### Exercise requirements
In the records below, find each line holding the word "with" and copy it.
*** Opening of Supplied records ***
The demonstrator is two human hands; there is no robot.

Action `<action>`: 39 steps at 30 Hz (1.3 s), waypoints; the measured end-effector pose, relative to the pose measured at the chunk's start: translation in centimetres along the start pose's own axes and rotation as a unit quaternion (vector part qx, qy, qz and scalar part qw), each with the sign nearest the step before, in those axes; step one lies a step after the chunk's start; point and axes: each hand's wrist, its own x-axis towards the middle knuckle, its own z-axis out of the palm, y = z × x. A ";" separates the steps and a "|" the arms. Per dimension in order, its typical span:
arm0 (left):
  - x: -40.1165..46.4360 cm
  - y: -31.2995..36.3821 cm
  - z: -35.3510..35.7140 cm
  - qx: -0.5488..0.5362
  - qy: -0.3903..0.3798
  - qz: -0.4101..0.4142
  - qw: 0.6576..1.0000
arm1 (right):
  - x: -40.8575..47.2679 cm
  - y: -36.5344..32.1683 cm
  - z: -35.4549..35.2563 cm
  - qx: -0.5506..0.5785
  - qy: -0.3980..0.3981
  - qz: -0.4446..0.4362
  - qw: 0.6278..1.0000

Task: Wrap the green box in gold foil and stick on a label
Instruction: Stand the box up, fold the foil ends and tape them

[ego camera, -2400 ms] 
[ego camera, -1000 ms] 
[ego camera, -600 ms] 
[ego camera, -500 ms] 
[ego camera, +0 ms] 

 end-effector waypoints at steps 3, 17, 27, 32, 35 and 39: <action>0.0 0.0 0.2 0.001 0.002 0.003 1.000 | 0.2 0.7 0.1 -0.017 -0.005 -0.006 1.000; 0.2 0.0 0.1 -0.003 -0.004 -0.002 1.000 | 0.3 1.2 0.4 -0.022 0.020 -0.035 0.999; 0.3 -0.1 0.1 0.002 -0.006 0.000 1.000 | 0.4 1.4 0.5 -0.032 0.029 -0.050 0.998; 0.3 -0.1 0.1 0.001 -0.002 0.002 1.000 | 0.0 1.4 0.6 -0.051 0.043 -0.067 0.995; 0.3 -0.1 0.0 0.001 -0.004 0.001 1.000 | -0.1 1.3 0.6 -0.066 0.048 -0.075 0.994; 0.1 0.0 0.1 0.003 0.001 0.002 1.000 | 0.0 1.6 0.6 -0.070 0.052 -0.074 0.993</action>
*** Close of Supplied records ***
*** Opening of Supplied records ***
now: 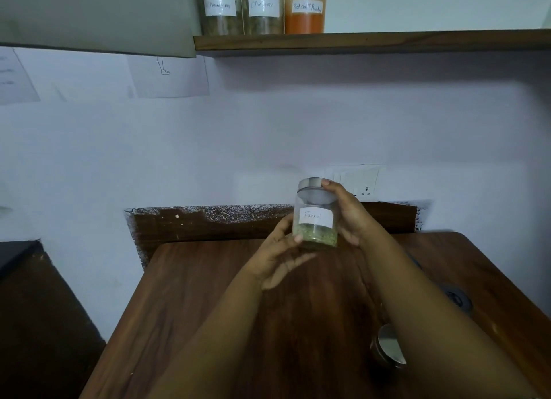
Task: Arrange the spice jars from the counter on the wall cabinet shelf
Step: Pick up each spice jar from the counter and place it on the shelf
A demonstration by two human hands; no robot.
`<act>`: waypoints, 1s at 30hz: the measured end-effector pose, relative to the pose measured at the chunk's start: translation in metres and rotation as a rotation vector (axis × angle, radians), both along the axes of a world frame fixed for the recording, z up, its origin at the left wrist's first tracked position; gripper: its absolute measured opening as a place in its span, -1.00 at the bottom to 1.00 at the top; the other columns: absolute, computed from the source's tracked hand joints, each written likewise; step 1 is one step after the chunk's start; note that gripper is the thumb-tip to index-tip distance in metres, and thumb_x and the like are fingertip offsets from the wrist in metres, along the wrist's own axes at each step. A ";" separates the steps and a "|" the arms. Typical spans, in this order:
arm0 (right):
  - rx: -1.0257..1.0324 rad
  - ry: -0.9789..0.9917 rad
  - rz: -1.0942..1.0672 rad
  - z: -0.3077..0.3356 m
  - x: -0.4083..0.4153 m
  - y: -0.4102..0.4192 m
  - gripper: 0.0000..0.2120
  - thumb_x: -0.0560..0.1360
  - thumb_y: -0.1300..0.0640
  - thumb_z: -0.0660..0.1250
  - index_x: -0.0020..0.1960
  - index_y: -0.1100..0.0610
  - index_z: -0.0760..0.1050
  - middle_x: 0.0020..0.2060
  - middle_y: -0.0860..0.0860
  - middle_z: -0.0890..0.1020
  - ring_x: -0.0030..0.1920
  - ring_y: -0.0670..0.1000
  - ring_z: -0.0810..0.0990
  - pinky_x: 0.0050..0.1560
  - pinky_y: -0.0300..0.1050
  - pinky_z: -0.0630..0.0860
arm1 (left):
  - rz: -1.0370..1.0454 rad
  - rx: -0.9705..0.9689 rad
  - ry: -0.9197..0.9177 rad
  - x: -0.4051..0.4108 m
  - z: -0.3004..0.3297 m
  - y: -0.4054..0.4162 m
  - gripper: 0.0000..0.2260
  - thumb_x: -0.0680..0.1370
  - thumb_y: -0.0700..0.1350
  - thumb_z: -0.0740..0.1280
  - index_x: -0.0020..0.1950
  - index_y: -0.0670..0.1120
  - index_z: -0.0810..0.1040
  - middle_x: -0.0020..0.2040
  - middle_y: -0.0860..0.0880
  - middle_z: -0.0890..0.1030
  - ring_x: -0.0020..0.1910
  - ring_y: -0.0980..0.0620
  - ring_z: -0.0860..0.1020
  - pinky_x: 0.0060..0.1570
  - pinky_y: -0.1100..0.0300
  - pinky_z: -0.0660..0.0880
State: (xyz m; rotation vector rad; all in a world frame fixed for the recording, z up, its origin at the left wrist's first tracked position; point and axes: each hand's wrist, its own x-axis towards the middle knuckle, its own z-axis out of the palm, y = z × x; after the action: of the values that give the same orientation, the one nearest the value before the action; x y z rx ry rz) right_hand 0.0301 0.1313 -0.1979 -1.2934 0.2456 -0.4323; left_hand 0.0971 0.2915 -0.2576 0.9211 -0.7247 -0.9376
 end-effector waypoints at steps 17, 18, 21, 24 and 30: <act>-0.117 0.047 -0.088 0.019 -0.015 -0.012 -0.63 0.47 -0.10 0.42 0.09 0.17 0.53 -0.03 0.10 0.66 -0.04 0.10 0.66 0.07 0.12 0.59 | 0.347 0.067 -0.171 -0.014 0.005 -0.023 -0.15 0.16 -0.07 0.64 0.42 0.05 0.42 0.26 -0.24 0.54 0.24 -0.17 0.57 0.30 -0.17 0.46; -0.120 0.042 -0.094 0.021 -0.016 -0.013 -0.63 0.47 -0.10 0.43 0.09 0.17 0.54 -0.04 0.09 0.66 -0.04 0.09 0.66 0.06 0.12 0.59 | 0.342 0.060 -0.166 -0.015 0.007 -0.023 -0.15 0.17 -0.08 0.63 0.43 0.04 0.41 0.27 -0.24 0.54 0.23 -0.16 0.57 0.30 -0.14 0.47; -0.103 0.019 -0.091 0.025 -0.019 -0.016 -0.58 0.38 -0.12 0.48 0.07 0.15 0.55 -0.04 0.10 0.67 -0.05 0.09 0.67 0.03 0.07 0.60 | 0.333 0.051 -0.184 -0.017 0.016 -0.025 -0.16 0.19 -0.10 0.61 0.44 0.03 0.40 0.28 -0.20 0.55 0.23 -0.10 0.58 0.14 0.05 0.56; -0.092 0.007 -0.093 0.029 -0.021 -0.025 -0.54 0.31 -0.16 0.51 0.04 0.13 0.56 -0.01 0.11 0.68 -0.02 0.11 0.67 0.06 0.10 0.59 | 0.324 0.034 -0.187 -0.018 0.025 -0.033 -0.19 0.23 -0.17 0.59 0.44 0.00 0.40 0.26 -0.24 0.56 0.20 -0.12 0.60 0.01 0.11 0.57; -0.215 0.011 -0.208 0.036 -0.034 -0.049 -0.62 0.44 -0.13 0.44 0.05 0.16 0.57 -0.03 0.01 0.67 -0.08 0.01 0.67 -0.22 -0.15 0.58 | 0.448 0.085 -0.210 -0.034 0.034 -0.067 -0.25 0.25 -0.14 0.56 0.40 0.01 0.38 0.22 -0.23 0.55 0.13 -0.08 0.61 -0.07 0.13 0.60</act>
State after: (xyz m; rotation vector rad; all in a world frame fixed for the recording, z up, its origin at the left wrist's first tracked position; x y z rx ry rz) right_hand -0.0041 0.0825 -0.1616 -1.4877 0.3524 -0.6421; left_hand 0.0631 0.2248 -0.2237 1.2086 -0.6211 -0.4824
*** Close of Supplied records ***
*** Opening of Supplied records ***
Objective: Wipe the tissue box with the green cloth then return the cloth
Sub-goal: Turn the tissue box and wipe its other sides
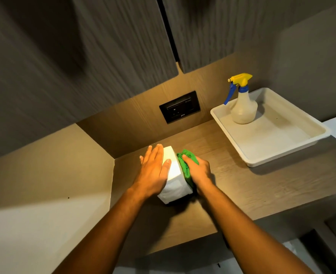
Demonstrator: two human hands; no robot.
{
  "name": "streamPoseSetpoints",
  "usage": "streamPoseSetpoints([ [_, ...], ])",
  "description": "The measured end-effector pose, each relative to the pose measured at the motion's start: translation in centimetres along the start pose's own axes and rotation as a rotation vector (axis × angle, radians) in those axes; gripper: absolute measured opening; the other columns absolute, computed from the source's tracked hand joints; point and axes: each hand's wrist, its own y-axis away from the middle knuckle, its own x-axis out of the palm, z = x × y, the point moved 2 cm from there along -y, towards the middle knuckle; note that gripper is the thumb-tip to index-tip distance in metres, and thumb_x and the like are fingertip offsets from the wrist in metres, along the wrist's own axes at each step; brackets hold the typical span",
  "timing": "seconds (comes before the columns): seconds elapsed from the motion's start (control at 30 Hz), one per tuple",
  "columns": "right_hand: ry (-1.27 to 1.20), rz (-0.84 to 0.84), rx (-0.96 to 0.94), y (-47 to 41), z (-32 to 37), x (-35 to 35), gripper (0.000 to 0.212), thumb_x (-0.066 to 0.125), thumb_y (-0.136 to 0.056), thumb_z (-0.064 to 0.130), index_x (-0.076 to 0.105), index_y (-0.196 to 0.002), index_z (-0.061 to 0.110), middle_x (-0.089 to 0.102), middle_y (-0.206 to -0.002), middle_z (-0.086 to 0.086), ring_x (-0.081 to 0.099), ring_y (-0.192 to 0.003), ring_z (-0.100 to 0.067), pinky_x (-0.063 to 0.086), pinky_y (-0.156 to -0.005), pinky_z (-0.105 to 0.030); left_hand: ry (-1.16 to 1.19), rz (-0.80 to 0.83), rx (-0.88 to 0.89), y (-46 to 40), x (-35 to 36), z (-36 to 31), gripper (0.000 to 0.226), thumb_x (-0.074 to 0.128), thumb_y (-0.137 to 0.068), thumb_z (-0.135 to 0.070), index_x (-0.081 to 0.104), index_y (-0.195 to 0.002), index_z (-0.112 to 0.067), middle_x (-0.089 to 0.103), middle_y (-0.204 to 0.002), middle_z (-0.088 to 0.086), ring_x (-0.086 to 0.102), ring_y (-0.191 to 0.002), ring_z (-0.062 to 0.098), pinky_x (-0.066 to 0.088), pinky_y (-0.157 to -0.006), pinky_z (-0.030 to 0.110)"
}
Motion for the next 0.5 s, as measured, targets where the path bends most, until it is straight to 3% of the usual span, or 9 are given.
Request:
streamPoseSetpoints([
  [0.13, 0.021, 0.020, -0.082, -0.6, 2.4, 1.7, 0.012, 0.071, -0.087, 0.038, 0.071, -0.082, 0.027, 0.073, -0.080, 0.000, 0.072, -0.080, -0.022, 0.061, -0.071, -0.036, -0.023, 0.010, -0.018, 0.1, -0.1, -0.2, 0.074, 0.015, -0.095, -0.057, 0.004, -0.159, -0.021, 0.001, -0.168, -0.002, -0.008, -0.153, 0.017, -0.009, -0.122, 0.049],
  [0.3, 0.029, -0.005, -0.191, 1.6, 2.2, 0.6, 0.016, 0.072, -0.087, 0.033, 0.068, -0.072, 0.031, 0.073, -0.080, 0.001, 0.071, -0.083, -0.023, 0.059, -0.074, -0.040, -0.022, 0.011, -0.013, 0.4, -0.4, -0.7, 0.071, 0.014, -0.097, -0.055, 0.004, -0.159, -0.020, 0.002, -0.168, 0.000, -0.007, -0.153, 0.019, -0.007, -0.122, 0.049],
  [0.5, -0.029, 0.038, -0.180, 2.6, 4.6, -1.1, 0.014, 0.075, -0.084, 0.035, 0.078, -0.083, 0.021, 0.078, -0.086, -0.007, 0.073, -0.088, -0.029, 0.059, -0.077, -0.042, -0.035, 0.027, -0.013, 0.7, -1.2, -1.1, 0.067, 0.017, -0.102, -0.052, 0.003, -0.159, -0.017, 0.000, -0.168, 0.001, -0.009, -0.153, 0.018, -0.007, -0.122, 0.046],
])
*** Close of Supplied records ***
### Response to the exercise
Action `<action>`: 39 steps at 30 Hz (1.3 s), waypoints; the measured end-effector pose, relative to the pose measured at the chunk's start: translation in centimetres along the start pose's own axes and rotation as a unit quaternion (vector part qx, qy, qz and scalar part qw), each with the sign nearest the step before, in those axes; step one lies a step after the chunk's start; point and axes: each hand's wrist, its own x-axis towards the middle knuckle, its own z-axis out of the palm, y = z × x. A ";" separates the steps and a "|" the arms. Per dimension in order, its typical span:
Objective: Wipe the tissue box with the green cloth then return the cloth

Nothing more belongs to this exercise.